Dann habe ich in der Fritzbox (6690 Cable) die Ports 80 und 443 für http/s für den Pi freigegeben.
Als DynDNS Anbieter nutze ich Dynv6 und habe mir dort meine Domains erstellt, diese sind auch auf meine FB gerichtet.(Überprüfung mit Ping Befehl)

Wenn ich jetzt einen Host im Proxymanager hinzufügen will und diese mit einem SSL Cert. vebinden will kommt jedes mal die Meldung "Internal Error".

Der Log des Container´s gibt folgendes aus:

##########################################################################################################
[2/20/2023] [12:10:26 PM] [Nginx ] › ℹ info Reloading Nginx
[2/20/2023] [12:10:31 PM] [SSL ] › ℹ info Requesting Let'sEncrypt certificates for Cert #1: meinedomain.dynv6.net
[2/20/2023] [12:10:31 PM] [SSL ] › ℹ info Command: certbot certonly --config "/etc/letsencrypt.ini" --cert-name "npm-1" --agree-tos --authenticator webroot --email "meine@mail" --preferred-challenges "dns,http" --domains "meinedomain.dynv6.net"
[2/20/2023] [12:10:43 PM] [Nginx ] › ℹ info Reloading Nginx
[2/20/2023] [12:10:43 PM] [Express ] › ⚠ warning Command failed: certbot certonly --config "/etc/letsencrypt.ini" --cert-name "npm-1" --agree-tos --authenticator webroot --email "meine@mail" --preferred-challenges "dns,http" --domains "meinedomain.dynv6.net"
Saving debug log to /var/log/letsencrypt/letsencrypt.log
Some challenges have failed.
Ask for help or search for solutions at https://community.letsencrypt.org. See the logfile /var/log/letsencrypt/letsencrypt.log or re-run Certbot with -v for more details.
##########################################################################################################

Den LE log kann ich bei bedarf gerne noch teilen wenn benötigt ich konnte aber keine weitern Lösungsansatz aus ihm ziehen.

Mir ist bei Portainer zusätlich aufgefallen, dass wenn ich auf den jeweiligen Published Port klicke, ich auf die IP 0.0.0.0 : Port geleitet werde, was wenn ich mich nicht irre damals nicht so war und man direkt auf die IP des Pi´s mit passenden Port geleitet wurde aber da bin ich mir nicht mehr so sicher.
EDIT: Problem durch das anpassen der Host IP in Env. gelöst. Hauptproblem bleibt dennoch bestehen



Ich habe nichts anders gemacht als damals wo ich es das erste mal aufgesetzt habe, deshalb bin ich jetzt ein bisschen verwirrt.
Hatte jemand von euch das selbe Problem und konnte es ggf. lösen? Ich bin für jeden Lösungsansatz dankbar.

Mit freundliche Grüßen
Sette
 

Anhänge

  • Bildschirm­foto 2023-02-20 um 13.27.03.png
    Bildschirm­foto 2023-02-20 um 13.27.03.png
    96,3 KB · Aufrufe: 685
Zuletzt bearbeitet:
Moin.
In erster Linie solltest du das Logfile anhängen, dass einen Fehler enhält.
Irgendwo wird schon recht konkret stehen, was LE davon abhält, dir das Zert auszustellen.

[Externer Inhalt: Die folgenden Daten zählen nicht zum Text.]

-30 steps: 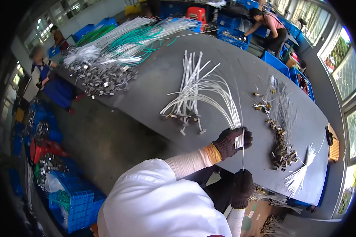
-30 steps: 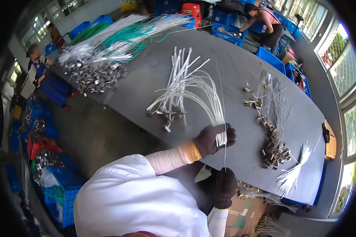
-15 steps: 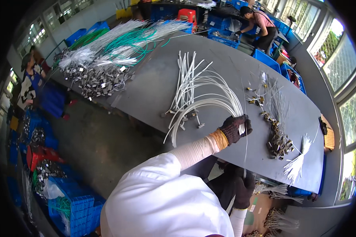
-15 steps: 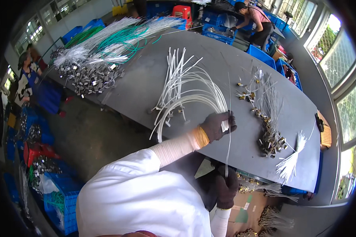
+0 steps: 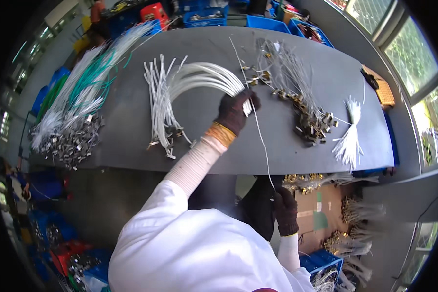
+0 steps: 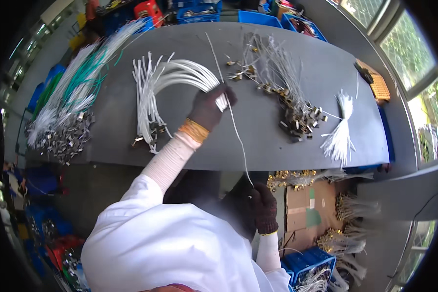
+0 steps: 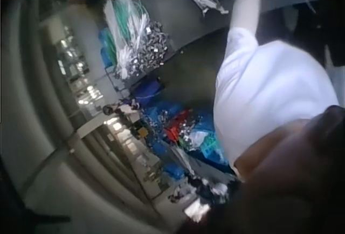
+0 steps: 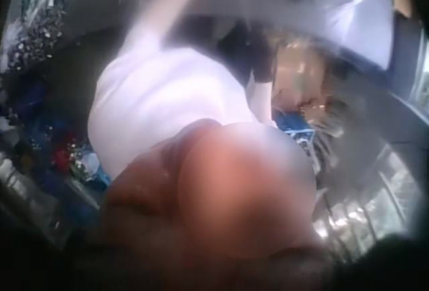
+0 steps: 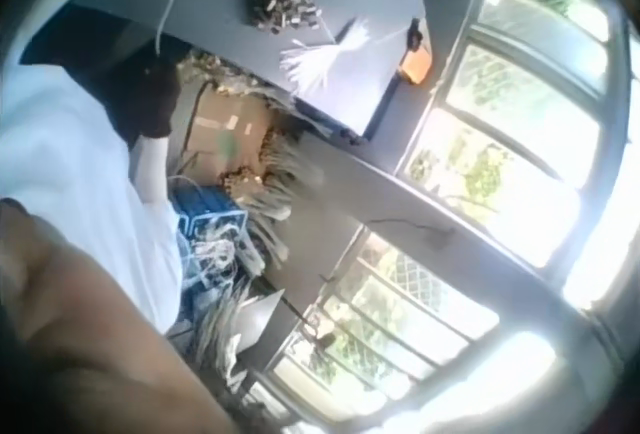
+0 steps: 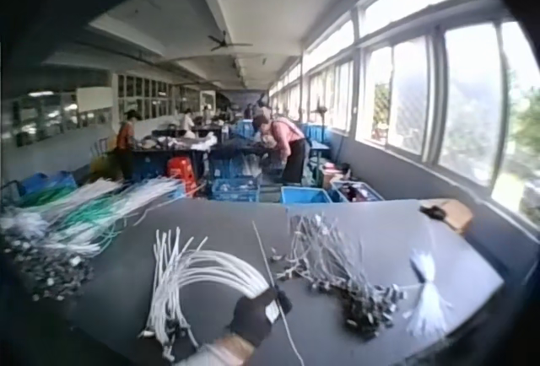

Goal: Manual bundling of white wires and metal connectors at an assembly station.

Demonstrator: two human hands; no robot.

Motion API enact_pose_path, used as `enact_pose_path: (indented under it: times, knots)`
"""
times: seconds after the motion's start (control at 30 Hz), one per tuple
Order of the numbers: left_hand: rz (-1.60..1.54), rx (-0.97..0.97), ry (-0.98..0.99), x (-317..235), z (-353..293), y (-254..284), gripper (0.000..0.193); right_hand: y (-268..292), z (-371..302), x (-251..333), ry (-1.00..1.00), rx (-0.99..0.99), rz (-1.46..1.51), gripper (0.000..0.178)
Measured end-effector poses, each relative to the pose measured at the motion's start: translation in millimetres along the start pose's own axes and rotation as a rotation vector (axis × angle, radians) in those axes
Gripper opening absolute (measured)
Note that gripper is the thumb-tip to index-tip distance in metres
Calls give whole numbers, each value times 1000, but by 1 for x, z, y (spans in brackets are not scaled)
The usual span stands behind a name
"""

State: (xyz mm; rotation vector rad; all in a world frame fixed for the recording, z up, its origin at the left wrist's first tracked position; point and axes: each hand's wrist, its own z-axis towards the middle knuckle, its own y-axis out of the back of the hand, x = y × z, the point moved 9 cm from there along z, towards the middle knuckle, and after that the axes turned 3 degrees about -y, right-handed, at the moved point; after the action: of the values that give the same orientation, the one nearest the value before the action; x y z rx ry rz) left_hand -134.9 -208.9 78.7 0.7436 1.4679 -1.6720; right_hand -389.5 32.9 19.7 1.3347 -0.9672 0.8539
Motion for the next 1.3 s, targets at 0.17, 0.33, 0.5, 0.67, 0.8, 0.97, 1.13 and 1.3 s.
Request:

Wenn kein Fehler in dem debug log ist: Da gibts im container nginx proxy manager noch einen Haufen anderer Logs - schau da mal durch - ist eeeeigentlich recht eingängig der Gerät.
 
aronlad schrieb:
Tja, das wird nix. Wäre ja lustig, wenn jeder x-beliebige einfach Certs für Subdomains anfordern könnte.


Dat is quatsch, solange du den Content der auf dieser Domain (eine subdomain ist eine domain) ausgeliefert wird bestimmen kannst, kannst du auch eine HTTP-Challenge abschließen, und demzufolge ein Zert kriegen.

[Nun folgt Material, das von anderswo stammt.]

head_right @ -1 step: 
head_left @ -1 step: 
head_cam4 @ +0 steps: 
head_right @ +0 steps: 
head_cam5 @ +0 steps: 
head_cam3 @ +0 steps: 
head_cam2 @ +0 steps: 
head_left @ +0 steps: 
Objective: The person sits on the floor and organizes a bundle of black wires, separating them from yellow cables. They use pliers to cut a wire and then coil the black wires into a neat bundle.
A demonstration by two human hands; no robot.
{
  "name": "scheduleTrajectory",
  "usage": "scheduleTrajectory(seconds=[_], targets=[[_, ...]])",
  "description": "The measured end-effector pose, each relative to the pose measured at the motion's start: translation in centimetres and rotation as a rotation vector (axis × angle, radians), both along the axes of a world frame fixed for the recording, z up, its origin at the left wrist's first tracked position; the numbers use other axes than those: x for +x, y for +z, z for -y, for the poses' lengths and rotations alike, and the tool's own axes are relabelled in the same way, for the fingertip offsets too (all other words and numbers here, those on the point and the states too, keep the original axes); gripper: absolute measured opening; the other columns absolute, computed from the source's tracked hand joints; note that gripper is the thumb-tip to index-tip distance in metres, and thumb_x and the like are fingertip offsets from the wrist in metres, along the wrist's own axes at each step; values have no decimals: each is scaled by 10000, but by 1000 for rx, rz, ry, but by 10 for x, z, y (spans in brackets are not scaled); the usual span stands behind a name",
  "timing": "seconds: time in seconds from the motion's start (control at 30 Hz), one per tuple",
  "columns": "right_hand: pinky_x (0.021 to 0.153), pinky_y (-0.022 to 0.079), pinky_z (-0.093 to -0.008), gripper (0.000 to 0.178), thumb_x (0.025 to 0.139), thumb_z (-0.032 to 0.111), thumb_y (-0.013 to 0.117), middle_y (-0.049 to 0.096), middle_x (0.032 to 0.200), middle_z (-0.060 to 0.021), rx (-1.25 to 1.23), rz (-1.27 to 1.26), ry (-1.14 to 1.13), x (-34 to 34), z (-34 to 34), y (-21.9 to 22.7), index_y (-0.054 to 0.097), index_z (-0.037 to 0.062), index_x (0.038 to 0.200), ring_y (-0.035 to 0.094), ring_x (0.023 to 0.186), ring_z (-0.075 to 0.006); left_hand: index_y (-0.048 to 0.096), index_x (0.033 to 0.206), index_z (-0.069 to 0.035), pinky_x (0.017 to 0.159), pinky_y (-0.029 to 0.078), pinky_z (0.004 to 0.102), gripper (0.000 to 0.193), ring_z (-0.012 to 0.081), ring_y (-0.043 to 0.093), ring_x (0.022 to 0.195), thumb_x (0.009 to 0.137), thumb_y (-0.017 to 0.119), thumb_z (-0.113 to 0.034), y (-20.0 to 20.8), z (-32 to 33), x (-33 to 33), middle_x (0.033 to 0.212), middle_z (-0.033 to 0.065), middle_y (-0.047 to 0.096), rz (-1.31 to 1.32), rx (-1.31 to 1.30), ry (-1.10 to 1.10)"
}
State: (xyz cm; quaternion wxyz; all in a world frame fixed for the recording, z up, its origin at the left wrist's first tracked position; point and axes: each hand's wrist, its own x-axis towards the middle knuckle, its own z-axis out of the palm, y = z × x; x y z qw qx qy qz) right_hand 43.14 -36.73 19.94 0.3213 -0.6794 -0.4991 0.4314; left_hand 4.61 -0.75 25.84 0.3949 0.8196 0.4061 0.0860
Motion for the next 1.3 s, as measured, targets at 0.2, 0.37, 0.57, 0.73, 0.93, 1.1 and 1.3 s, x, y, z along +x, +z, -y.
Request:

Möglicherweise bringst du das mit Wildcard Certificates durcheinander?
Diese kann man (Aus nahestehenden Gründen) nur via DNS-Challenge bekommen..
 
In erster Linie solltest du das Logfile anhängen, dass einen Fehler enhält.
Irgendwo wird schon recht konkret stehen, was LE davon abhält, dir das Zert auszustellen
Danke für die Antwort. Ich hänge den Log hier einmal an.


Und wie ich bereits geschrieben habe, konnte ich bis vor 4 Wochen noch Zertifikate für meine Domains vom Proxymanager anfordern. Deshalb versuche ich ja gerade herauszufinden woran es liegt.
 

Anhänge

Die Temporär für die webroot Validierung benötigte Datei kann der Certbot nicht unter der URL abrufen (nutzt dafür die öffentliche IPv4 Adresse und Port 80).

Connection refused

Hint: The Certificate Authority failed to download the temporary challenge files created by Certbot. Ensure that the listed domains serve their content from the provided --webroot-path/-w and that files created there can be downloaded from the internet.

Sieht nach einem Netzwerkproblem aus. Ist denn die Seite überhaupt vom Internet aus erreichbar?
 
Zuletzt bearbeitet:
  • Gefällt mir
Reaktionen: ksk23
Mein Vorposter hat schon die relevanten Zeilen rausgesucht: Da es nen HTTP400 gibt, scheint es mir Netzwerkseitig zu fluppen (zumindest zeigt diese Domain irgendwohin, wo es nen Webserver gibt, der HTTP400er ausliefert..) - mit der Konfiguration des Webservers stimmt ggf etwas noch nicht;

Würde auf sowas wie: Falschen Port forwarded?
Dieses Webinterface vom Nginx Proxy Manager solltest nur du von intern zugreifen (Also dessen Port),
und Ports 80(!11) und 443 musst du von außen erreichbar machen.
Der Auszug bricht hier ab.